Joe, diagnosed with PNH at 24 years old, training for mixed martial arts Joe, diagnosed with PNH at 24 years old, with his fiancée and child

“I’ve never been one to back down in a fight, but when I was diagnosed with PNH, the prognosis was overwhelming. I had no choice but to view this disease as yet another challenge – one that I had to overcome. If anything, living with PNH has made me appreciate my time even more, and given me more drive to get back to doing what I love to do.”

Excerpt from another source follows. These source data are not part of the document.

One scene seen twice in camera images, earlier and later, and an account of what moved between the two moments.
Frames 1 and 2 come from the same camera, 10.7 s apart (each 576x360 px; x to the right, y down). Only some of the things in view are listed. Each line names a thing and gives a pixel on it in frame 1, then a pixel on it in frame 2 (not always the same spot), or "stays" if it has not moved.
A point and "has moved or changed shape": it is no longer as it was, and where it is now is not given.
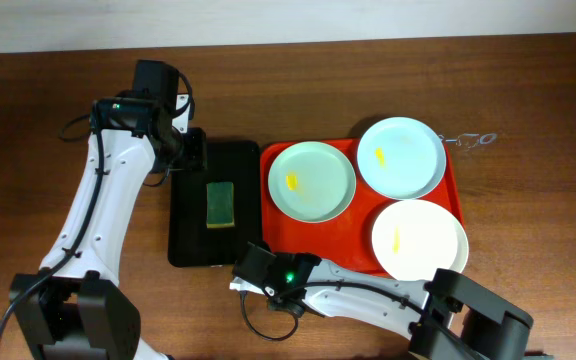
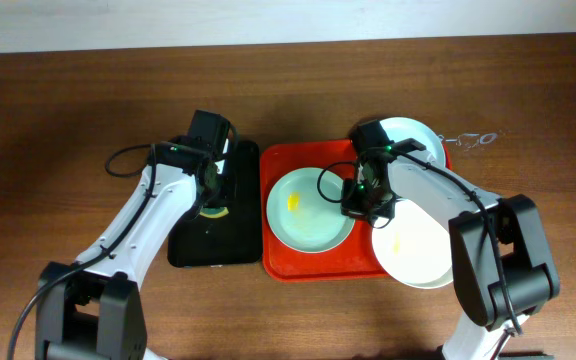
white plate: [413, 238] stays
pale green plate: [312, 182] has moved or changed shape
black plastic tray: [190, 242] stays
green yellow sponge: [220, 204] has moved or changed shape
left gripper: [195, 150] -> [210, 190]
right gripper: [272, 259] -> [347, 195]

Today, Joe shares his story with other patients with PNH to give them hope for the future. Joe is living his life on his own terms; he married his college sweetheart, welcomed the birth of two daughters, and is back in his routine.

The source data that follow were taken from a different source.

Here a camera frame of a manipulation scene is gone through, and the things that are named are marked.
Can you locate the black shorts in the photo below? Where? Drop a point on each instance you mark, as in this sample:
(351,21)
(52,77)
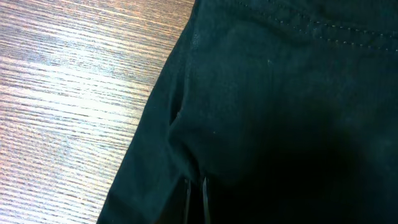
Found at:
(291,106)

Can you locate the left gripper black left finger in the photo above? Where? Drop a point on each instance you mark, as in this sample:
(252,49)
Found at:
(176,208)

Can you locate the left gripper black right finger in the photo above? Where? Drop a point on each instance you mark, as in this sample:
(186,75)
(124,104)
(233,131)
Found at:
(213,201)

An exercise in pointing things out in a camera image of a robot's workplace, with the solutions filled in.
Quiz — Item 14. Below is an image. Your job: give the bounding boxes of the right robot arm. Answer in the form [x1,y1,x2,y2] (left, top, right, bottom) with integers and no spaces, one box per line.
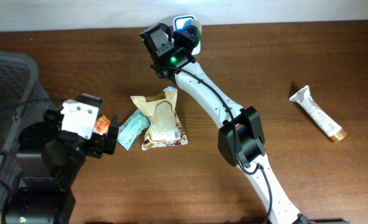
[140,19,311,224]

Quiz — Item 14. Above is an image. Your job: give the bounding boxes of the teal wipes packet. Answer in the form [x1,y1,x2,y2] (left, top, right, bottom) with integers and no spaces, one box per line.
[118,110,150,151]

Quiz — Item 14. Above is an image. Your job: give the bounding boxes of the beige snack bag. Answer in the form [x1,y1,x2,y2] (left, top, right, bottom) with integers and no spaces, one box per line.
[131,86,188,151]

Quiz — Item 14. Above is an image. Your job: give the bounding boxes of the white bamboo print tube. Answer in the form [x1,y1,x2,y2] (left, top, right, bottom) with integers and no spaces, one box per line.
[289,85,347,142]

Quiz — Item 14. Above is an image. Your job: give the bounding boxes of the white barcode scanner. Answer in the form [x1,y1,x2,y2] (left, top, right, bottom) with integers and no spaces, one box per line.
[172,15,202,55]

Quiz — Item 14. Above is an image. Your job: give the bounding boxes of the grey plastic basket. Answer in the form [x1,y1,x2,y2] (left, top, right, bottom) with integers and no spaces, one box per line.
[0,48,52,218]

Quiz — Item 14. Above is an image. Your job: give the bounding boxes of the orange snack packet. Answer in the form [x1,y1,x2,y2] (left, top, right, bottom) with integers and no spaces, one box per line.
[93,114,111,135]

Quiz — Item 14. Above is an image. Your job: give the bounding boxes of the green lidded jar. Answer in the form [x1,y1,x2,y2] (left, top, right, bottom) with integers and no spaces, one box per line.
[182,19,202,48]

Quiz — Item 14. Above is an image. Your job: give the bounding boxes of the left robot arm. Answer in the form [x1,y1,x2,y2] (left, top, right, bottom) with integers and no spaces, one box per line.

INDICATIONS & IMPORTANT SAFETY INFORMATION FOR SOLIRIS® (eculizumab) [injection for intravenous use 300mg/30mL vial]
INDICATIONS

What is SOLIRIS?
SOLIRIS is a prescription medicine used to treat:

  • patients with a disease called Paroxysmal Nocturnal Hemoglobinuria (PNH).
  • adults and children with a disease called atypical Hemolytic Uremic Syndrome (aHUS). SOLIRIS is not for use in treating people with Shiga toxin E. coli related hemolytic uremic syndrome (STEC-HUS).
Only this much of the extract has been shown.